As you may know, in the past there were people who asked for any and all language because they could. That proved to be a mistake. The result is that people demanded no more new languages and as a compromise the language committee and policy came into being.
Consequently, the first step after the ability to support languages in Wikidata is to enable the eligible new languages with an Incubator project. When this is done, the language committee will consider other languages. One at a time and with a request on Meta. Thanks, GerardM
On 7 May 2014 11:48, P. Blissenbach publi@web.de wrote:
How is "eligible" defined in this context? Is there a general list of eligible languages somewhere? Or a list of ones not eligible?
Purodha
"Gerard Meijssen" gerard.meijssen@gmail.com writes:
Hoi, The list I am looking for include only the ones that are eligible.

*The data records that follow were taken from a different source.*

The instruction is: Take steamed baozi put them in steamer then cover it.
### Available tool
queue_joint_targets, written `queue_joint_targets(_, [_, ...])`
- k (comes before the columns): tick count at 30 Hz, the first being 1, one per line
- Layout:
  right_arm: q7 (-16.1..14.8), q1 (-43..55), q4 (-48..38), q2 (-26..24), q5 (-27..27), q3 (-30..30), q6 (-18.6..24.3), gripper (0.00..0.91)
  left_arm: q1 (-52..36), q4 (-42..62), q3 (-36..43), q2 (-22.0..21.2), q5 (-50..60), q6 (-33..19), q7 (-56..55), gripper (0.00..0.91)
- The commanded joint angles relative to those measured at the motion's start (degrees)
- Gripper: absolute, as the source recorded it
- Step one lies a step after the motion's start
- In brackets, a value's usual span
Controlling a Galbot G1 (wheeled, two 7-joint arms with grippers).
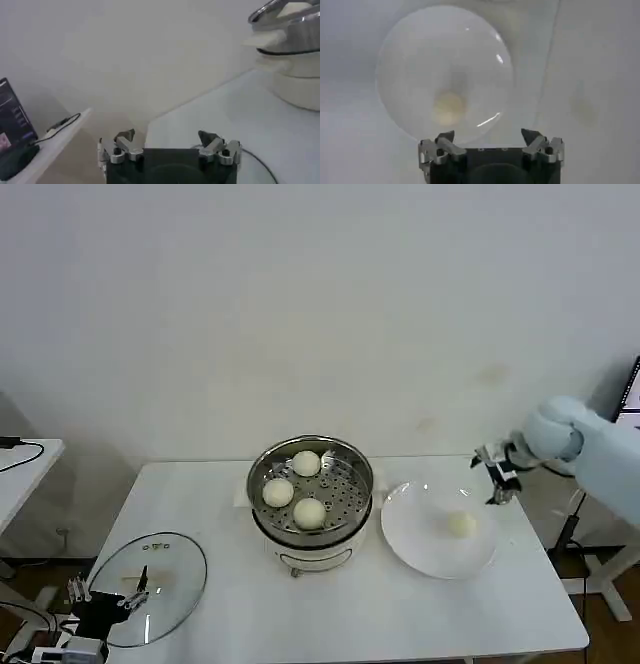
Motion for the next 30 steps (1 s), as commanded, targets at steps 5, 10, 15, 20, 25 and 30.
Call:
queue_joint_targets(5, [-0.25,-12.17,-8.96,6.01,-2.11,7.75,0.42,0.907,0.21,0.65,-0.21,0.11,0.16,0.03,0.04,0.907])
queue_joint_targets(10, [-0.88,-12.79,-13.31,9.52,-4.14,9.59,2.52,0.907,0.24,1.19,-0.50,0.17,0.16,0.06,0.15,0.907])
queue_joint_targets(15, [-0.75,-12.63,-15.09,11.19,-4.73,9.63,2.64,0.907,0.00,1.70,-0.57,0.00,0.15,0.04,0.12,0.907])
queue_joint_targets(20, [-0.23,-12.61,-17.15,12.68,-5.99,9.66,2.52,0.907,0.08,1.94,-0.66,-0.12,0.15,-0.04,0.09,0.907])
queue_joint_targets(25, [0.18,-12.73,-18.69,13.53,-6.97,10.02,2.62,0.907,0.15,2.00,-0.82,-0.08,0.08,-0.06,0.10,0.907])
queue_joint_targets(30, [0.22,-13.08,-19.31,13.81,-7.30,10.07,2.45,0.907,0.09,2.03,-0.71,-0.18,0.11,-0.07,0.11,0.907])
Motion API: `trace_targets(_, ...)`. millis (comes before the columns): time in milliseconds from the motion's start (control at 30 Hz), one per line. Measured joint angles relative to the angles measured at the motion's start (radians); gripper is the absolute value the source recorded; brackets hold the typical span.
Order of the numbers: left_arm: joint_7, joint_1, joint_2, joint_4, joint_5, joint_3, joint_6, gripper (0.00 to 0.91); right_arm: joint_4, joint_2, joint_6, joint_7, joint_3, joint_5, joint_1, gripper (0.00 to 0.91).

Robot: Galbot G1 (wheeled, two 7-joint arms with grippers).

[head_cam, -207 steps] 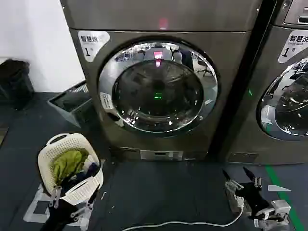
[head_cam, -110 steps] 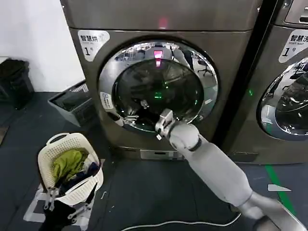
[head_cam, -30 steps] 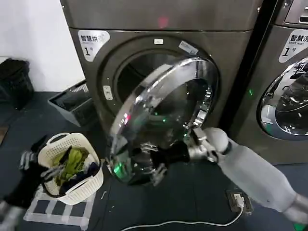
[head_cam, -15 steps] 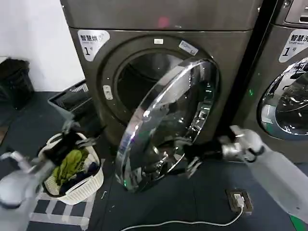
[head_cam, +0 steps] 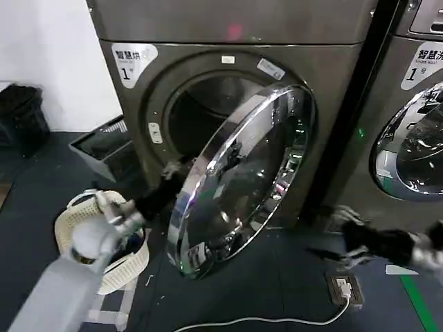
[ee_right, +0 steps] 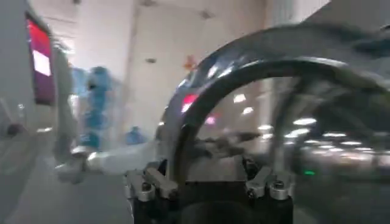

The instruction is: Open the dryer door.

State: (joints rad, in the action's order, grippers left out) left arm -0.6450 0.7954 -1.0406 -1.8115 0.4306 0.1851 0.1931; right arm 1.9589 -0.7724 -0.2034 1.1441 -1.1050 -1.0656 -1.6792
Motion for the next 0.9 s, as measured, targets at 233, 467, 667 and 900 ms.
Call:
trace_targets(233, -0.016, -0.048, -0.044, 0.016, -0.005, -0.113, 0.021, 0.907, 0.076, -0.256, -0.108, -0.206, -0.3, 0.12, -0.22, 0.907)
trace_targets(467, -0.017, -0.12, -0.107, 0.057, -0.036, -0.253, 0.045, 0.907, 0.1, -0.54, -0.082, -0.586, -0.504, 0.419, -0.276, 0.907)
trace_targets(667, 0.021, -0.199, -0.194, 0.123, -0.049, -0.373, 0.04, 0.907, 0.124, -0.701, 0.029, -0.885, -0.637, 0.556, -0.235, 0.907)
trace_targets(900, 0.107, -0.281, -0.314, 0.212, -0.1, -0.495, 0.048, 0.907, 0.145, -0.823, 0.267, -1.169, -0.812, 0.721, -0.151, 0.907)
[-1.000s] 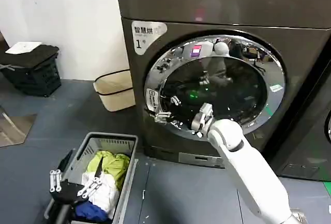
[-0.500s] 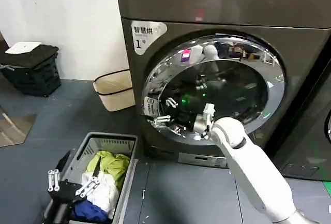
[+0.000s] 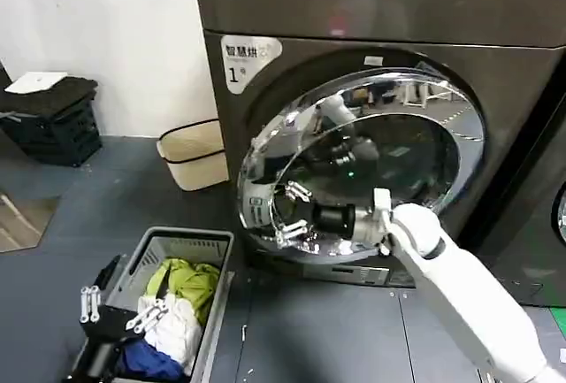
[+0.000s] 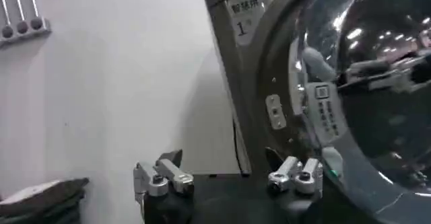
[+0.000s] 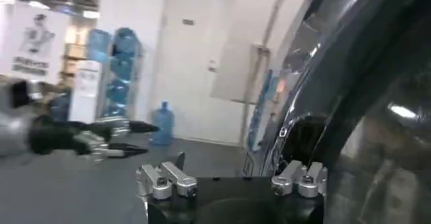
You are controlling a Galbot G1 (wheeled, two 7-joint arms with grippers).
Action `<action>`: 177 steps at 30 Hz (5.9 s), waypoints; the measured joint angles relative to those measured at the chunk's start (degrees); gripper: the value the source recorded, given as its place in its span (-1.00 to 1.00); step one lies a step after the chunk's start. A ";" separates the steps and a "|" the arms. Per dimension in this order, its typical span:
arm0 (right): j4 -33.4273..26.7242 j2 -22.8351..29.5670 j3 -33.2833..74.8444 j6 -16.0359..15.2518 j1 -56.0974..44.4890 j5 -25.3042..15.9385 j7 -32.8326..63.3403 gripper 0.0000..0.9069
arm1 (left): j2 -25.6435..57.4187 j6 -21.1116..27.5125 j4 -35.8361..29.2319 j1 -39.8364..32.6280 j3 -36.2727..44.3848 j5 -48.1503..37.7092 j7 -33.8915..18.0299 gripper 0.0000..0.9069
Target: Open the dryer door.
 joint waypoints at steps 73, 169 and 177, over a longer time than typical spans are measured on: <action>14.88 12.17 99.19 21.63 -81.71 9.59 -18.98 1.00 | 30.21 -0.27 30.26 -59.93 43.45 -15.92 13.67 1.00; -9.77 33.24 144.63 -0.43 -80.53 -46.51 78.09 1.00 | -11.45 6.86 66.57 -91.79 79.17 -10.25 13.02 1.00; -10.02 31.95 142.81 -0.72 -80.18 -43.26 74.92 1.00 | -11.27 10.58 52.95 -88.96 78.88 -14.77 14.08 1.00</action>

Many in this list are already supported as well (Indonesian for instance) and there are also languages in there that are not eligible. Thanks, GerardM
On 7 May 2014 11:16, P. Blissenbach publi@web.de wrote:"Gerard Meijssen" <gerard.meijssen@gmail.com[gerard.meijssen@gmail.com]> writes:
[....]
The plan is to ask to enable all eligible languages that have an Incubator presence for Wikidata first. What needs doing is for someone to make a list of the languages involved.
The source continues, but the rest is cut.